▶ [What the exercise asks]: Scan the data below for the string "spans". Show every line where it turns up.

▶ [Data for this exercise]:
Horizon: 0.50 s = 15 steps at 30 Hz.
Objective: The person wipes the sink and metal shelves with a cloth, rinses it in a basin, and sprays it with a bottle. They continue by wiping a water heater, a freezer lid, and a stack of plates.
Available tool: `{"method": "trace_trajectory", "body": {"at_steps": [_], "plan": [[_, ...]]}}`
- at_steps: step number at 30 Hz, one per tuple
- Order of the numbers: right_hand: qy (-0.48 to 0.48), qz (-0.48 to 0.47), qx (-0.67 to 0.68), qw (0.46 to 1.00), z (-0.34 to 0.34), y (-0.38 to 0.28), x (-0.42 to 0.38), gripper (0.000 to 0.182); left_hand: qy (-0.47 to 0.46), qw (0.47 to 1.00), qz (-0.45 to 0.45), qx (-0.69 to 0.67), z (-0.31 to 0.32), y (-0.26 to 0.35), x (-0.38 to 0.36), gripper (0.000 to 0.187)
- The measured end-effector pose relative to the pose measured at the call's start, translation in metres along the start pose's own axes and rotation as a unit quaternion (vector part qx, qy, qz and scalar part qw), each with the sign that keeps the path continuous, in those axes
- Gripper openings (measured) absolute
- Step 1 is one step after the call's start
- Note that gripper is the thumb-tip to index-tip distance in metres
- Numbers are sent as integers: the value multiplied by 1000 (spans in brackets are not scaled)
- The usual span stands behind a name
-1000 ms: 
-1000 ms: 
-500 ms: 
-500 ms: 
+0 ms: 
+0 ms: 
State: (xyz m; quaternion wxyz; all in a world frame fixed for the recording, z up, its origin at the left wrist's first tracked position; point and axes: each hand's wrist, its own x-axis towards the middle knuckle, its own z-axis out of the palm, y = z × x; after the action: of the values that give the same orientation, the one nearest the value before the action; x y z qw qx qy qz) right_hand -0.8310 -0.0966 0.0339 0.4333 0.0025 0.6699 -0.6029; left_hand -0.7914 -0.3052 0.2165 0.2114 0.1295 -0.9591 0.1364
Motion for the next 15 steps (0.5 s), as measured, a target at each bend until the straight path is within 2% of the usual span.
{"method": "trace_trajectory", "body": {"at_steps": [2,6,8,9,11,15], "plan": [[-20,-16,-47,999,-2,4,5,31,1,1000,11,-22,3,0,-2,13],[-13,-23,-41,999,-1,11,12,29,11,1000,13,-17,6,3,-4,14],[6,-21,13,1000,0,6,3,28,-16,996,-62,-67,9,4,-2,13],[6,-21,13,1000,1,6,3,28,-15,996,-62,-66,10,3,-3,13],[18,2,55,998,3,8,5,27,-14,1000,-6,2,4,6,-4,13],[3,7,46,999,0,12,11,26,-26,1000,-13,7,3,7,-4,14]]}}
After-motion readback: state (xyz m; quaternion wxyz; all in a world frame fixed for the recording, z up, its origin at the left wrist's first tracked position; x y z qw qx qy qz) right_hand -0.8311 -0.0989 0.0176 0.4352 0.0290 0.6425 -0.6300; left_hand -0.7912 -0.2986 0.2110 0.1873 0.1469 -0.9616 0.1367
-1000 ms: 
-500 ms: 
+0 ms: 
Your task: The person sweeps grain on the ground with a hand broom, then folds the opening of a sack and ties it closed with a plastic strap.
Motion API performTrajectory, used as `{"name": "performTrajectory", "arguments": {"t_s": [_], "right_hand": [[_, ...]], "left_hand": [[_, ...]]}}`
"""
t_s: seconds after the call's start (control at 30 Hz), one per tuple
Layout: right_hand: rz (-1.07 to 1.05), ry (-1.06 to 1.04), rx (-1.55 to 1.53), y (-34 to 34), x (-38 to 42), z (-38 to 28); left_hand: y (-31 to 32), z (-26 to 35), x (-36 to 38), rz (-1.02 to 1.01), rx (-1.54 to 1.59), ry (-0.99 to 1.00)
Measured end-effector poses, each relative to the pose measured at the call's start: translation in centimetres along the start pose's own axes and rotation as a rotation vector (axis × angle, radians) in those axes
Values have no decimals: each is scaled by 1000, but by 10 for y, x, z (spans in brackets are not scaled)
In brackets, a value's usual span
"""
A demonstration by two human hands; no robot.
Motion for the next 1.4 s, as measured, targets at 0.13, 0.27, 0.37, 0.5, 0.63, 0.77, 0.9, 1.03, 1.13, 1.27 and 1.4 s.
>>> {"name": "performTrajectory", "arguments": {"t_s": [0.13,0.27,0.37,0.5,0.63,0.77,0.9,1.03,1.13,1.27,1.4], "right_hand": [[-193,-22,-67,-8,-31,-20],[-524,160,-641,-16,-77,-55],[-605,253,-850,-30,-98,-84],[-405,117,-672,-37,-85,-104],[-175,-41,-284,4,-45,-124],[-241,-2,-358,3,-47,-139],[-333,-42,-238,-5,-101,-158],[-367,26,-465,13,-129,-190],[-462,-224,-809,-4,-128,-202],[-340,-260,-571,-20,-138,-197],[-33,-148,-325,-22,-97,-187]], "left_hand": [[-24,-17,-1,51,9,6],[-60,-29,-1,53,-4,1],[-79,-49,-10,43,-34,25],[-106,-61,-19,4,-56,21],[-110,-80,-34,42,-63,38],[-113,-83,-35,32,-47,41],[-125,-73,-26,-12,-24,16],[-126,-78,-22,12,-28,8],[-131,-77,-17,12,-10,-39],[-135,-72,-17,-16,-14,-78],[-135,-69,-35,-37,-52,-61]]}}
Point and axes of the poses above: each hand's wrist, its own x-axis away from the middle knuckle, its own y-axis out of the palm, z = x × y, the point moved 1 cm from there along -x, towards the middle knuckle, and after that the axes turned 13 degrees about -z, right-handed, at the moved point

▶ [Answer box]:
- Numbers are sent as integers: the value multiplied by 1000 (spans in brackets are not scaled)
Values have no decimals: each is scaled by 1000, but by 10 for y, x, z (spans in brackets are not scaled)

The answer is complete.